Known limitations — tritllm-codec
Items previously raised in code review have been addressed in the current release. This document only lists deliberate design tradeoffs that the codec review surfaced, not bugs.
Design tradeoffs
Scale codebook upper bound = max(group_abs_maxes)
Where: quantize_model_v2.py, trit_quantize_scales, log_max = np.max(...)
The 27-entry log-spaced scale codebook spans [log_min, log_max] where
log_max is taken to be the maximum group magnitude in the matrix.
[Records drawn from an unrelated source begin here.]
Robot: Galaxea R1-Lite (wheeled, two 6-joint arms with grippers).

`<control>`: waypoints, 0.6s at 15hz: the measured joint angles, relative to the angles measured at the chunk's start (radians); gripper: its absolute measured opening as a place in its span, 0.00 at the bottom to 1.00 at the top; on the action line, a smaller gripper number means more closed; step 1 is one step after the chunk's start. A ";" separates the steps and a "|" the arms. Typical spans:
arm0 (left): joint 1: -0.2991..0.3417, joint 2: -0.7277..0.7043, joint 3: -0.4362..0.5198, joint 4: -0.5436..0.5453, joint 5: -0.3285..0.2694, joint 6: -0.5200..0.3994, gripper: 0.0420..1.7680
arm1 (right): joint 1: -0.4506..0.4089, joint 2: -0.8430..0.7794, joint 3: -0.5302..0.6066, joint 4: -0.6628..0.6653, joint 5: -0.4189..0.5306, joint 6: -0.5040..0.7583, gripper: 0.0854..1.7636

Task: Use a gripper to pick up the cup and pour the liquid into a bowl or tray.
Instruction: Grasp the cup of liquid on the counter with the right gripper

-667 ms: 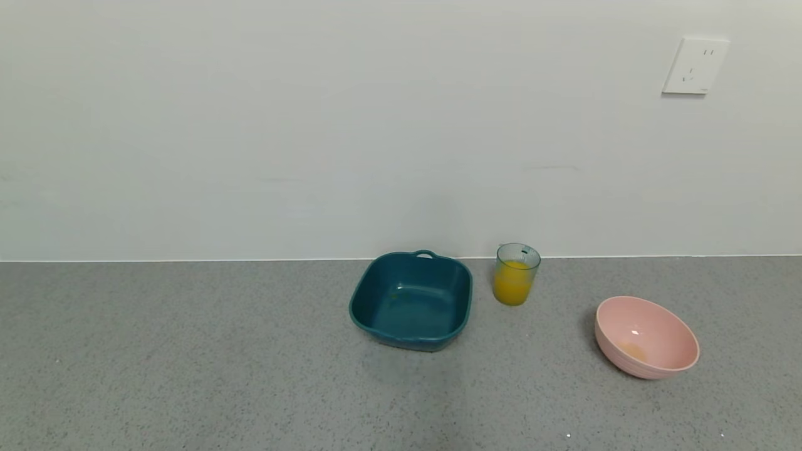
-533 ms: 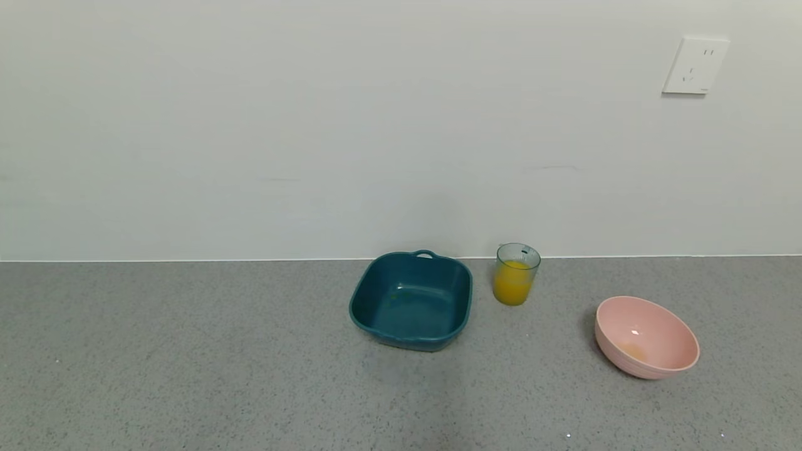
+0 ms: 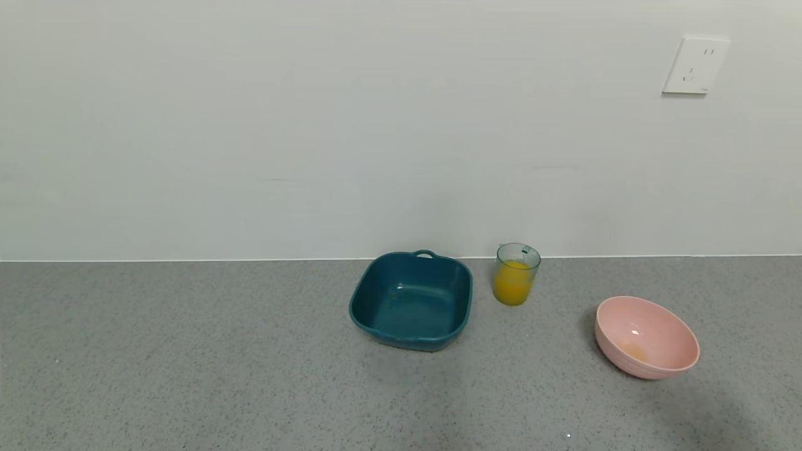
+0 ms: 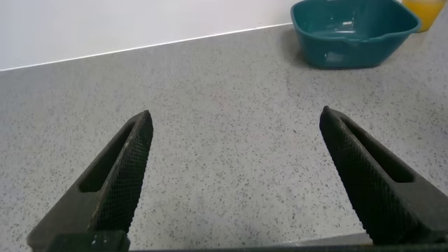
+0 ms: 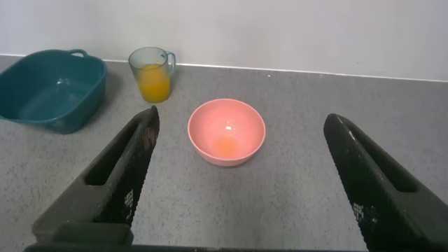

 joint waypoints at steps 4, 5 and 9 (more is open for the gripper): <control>0.000 0.000 0.000 0.000 0.000 0.000 0.97 | 0.027 0.259 -0.072 -0.122 -0.029 0.000 0.97; 0.000 0.000 0.000 0.000 0.000 0.000 0.97 | 0.054 0.322 -0.082 -0.157 -0.066 0.004 0.97; 0.000 0.000 0.000 0.000 0.000 0.000 0.97 | 0.224 0.566 -0.116 -0.289 -0.233 0.059 0.97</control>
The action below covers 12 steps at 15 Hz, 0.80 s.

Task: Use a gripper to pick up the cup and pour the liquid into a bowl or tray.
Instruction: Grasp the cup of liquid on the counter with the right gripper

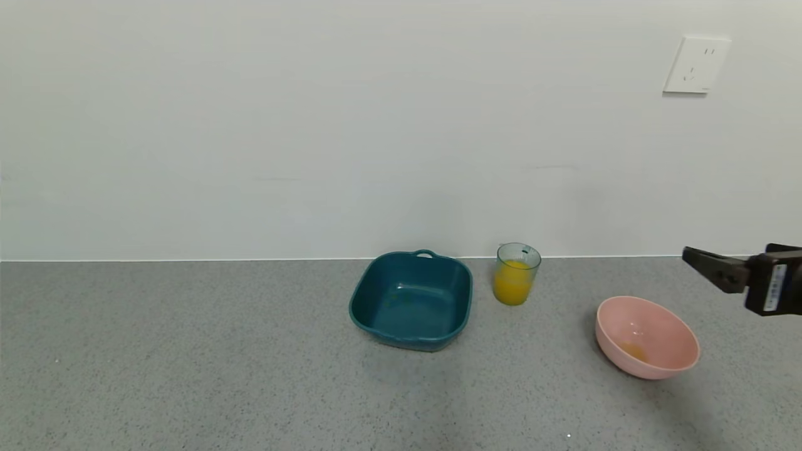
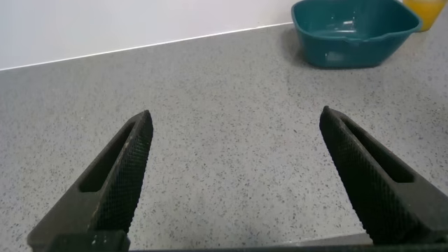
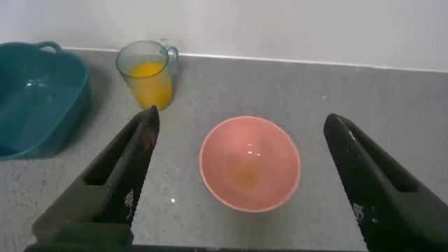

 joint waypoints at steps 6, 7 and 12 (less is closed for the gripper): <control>0.000 0.000 0.000 0.000 0.000 0.000 0.97 | 0.148 0.311 -0.040 -0.183 -0.138 0.091 0.97; 0.000 0.000 0.000 0.000 0.000 0.000 0.97 | 0.161 0.354 -0.041 -0.213 -0.149 0.094 0.97; 0.000 0.000 0.000 0.000 0.000 0.000 0.97 | 0.201 0.559 -0.074 -0.321 -0.165 0.103 0.97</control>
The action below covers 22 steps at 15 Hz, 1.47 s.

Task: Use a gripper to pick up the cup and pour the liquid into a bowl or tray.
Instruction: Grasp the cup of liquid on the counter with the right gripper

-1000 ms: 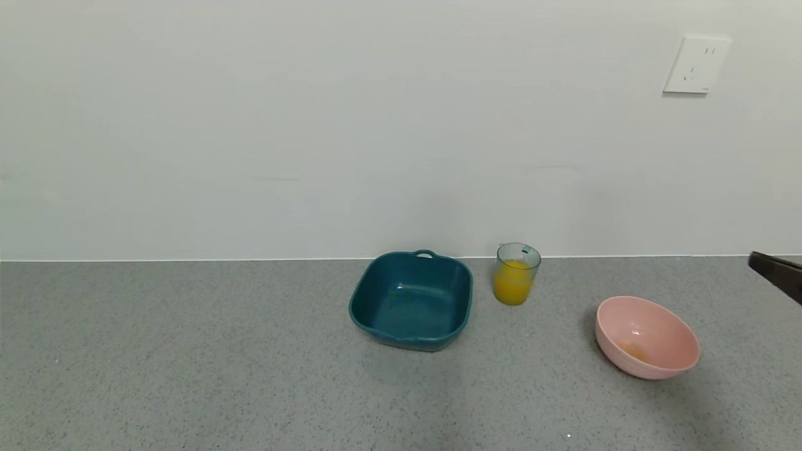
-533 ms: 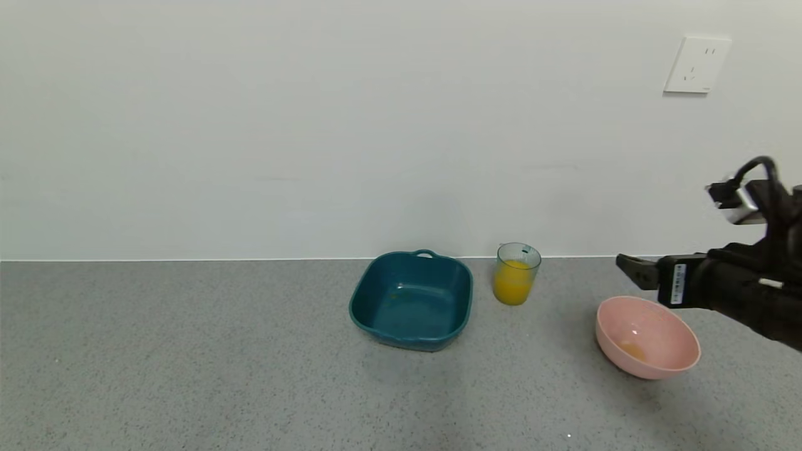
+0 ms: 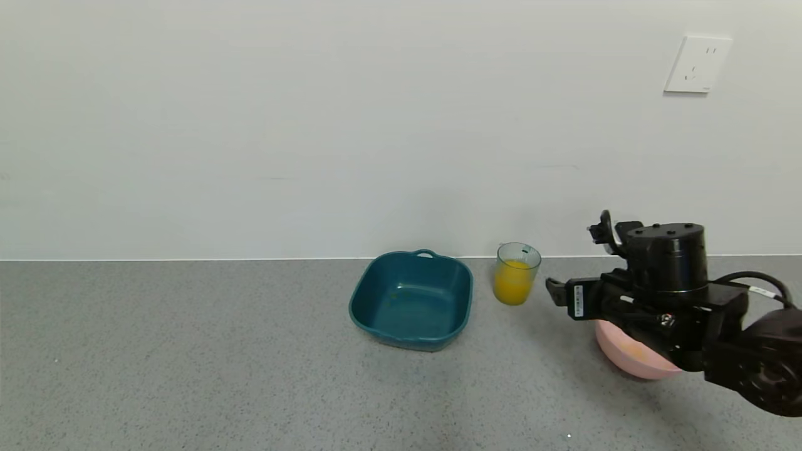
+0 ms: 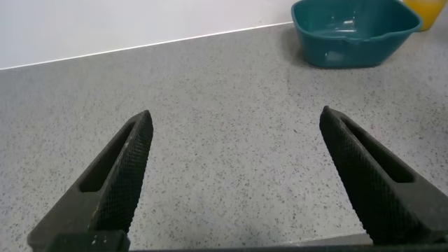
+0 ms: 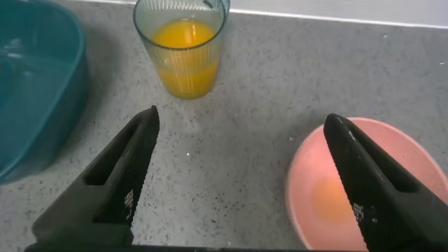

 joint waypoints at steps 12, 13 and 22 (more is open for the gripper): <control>0.000 0.000 0.000 0.000 0.000 0.000 0.97 | 0.011 0.386 -0.263 -0.080 -0.010 0.039 0.97; 0.000 0.000 0.000 0.000 0.000 0.000 0.97 | 0.010 0.405 -0.277 -0.098 -0.010 0.039 0.97; 0.000 0.000 0.000 0.000 0.000 0.000 0.97 | 0.006 0.529 -0.309 -0.282 -0.011 0.038 0.97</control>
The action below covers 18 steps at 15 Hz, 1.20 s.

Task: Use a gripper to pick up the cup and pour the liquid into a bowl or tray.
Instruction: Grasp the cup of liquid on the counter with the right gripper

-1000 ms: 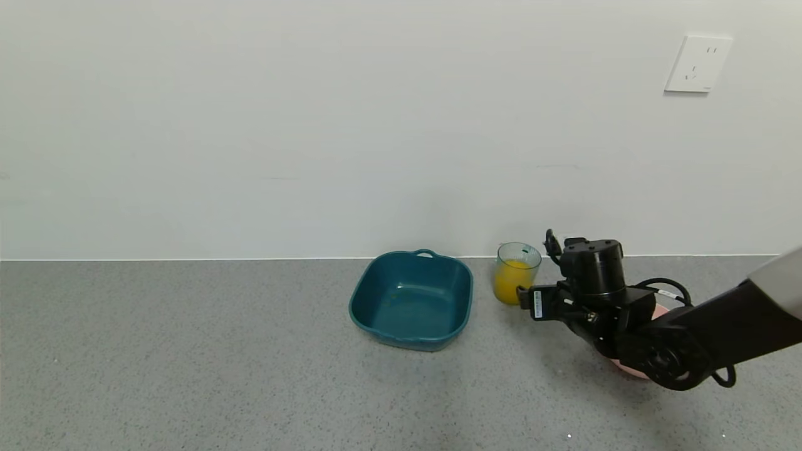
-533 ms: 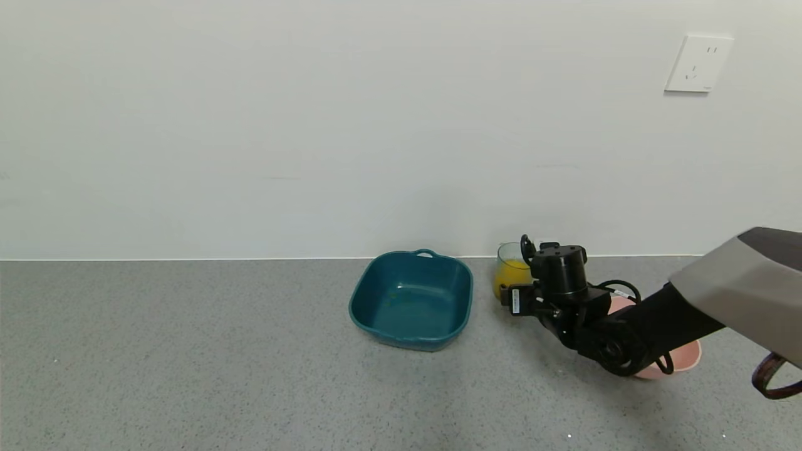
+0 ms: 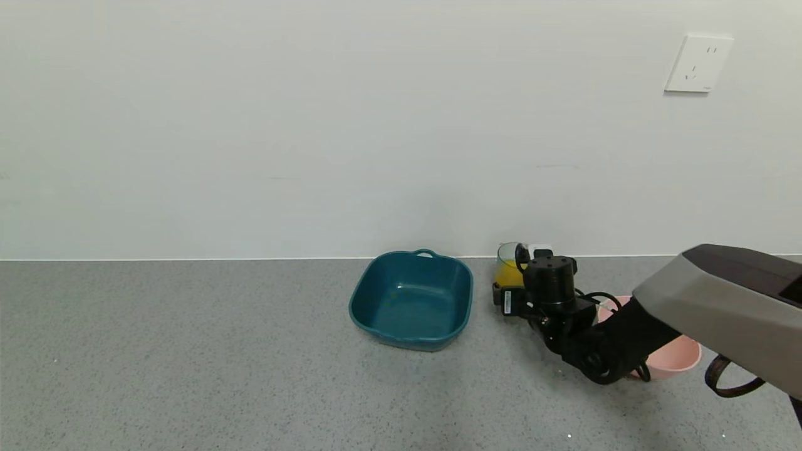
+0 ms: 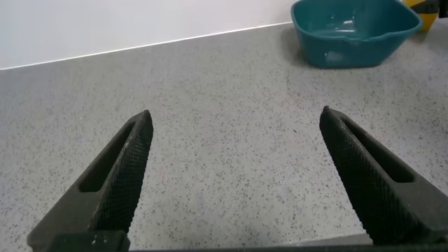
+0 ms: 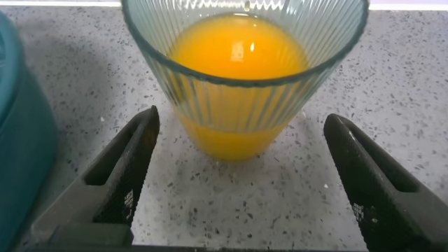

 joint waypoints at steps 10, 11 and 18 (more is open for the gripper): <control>0.000 0.000 0.000 0.000 0.000 0.000 0.97 | 0.003 0.097 -0.033 -0.142 -0.003 -0.049 0.97; 0.000 0.000 0.000 0.000 0.000 0.000 0.97 | 0.003 0.106 -0.037 -0.154 -0.004 -0.057 0.97; 0.000 0.000 0.000 0.000 0.000 0.000 0.97 | -0.008 0.159 -0.110 -0.200 -0.004 -0.091 0.97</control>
This is
intentional — an earlier 99.9th-percentile bound (commit prior to 0c16d24)
clipped large-scale outlier groups and lost their resolution.
The downside: a single extreme-scale outlier group can stretch the log-spaced range and reduce scale resolution for the bulk of normal-magnitude groups in the same matrix.
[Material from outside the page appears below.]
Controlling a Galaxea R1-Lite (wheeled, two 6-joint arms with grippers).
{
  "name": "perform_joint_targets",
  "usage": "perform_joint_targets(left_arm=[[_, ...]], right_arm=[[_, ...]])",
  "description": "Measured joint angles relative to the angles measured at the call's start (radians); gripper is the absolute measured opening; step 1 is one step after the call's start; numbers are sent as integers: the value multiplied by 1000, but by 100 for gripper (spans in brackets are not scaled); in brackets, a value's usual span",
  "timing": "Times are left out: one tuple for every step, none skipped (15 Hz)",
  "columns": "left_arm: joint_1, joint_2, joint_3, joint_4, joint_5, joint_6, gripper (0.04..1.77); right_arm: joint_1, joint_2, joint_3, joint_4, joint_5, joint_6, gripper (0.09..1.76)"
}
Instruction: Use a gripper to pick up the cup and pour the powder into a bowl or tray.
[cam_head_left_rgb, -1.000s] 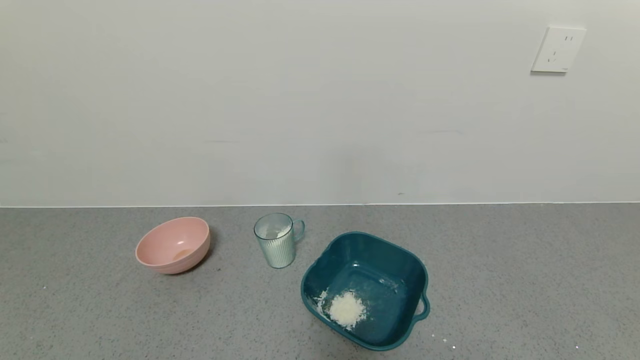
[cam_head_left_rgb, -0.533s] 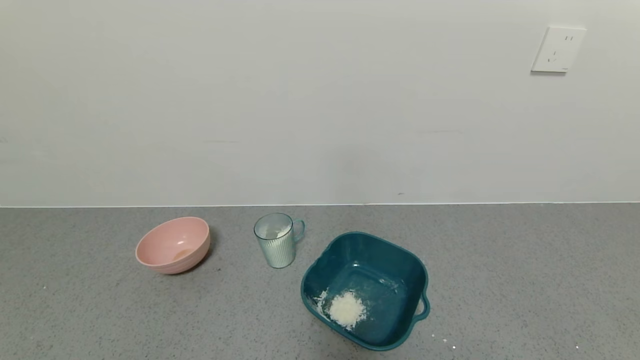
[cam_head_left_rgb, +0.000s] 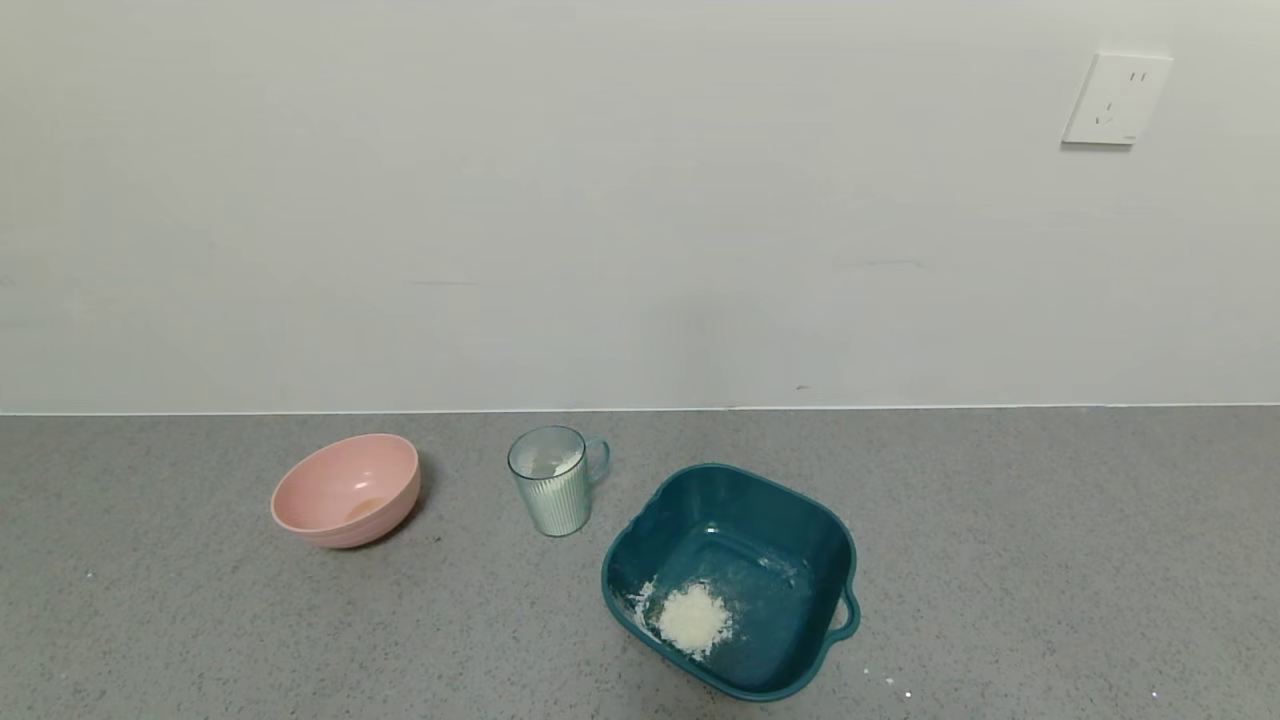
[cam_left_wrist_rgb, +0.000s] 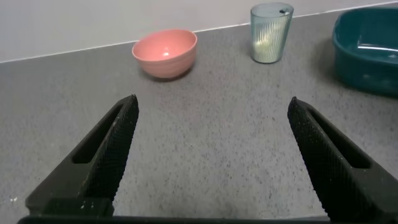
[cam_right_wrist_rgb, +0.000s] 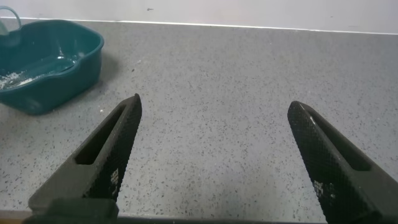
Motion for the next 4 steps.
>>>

We do not see this cause measurable quality regressions on Qwen2.5, Llama-3.1, or Mistral-7B. If you observe unexpectedly high PPL on a new model family with heavy-tailed scale distributions, this is the first place to look.
We did not change this in the current release because changing it would alter
the bit-exact output of the codec and invalidate published paper numbers; a
future v3 may replace np.max with a soft-cap (e.g. min(max, 4 * p99)) that
is robust to single extreme outliers without giving up large-scale fidelity.
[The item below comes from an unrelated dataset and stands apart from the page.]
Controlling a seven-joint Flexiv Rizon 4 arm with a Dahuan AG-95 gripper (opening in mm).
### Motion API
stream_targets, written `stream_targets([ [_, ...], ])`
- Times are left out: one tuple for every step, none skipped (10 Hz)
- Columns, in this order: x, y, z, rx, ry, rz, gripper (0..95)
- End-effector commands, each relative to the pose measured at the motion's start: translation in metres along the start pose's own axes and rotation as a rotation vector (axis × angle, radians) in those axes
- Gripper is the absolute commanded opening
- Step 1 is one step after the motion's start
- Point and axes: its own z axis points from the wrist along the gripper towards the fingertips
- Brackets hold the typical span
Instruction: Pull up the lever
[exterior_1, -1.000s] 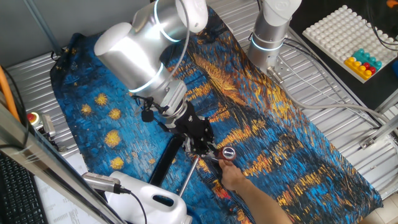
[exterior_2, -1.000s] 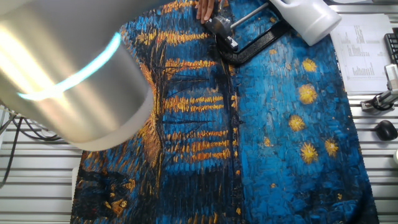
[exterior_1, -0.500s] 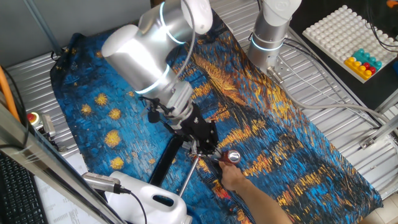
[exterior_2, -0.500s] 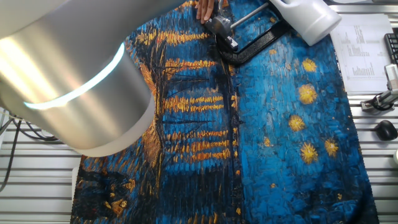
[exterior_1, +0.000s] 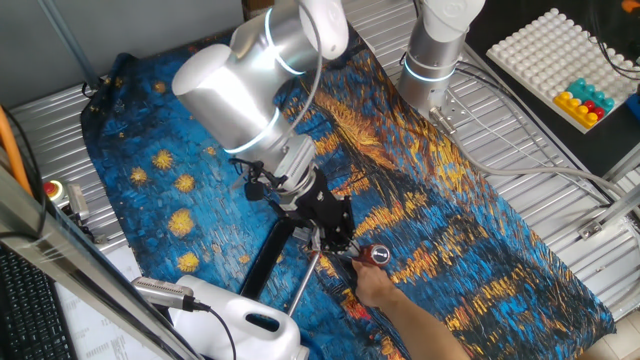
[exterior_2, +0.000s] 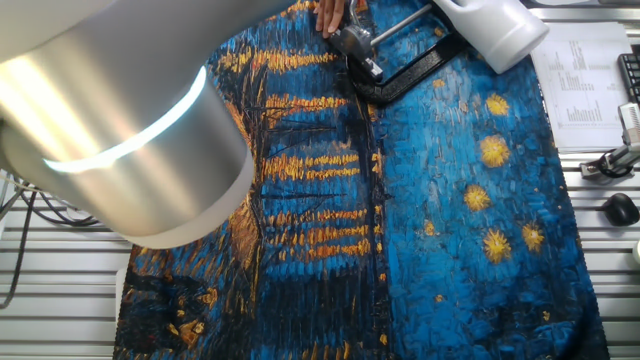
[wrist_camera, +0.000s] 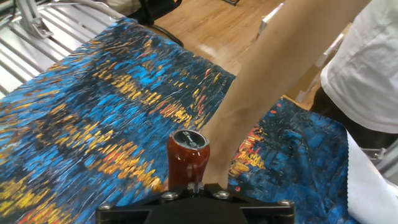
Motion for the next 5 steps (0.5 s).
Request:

Scale candidate set is fixed at 4 percentiles
Where: quantize_model_v2.py, compute_best_scale_4cand
The MSE-best scale is selected from four fixed order statistics — indices
[gs-6, gs-4, gs-2, gs-1] of sorted |w|. This is a deliberate compute /
quality tradeoff (≈50× speedup over an exhaustive sweep, <1% PPL gap measured
on Qwen2.5-7B), not a bug. The function name and docstring now reflect this.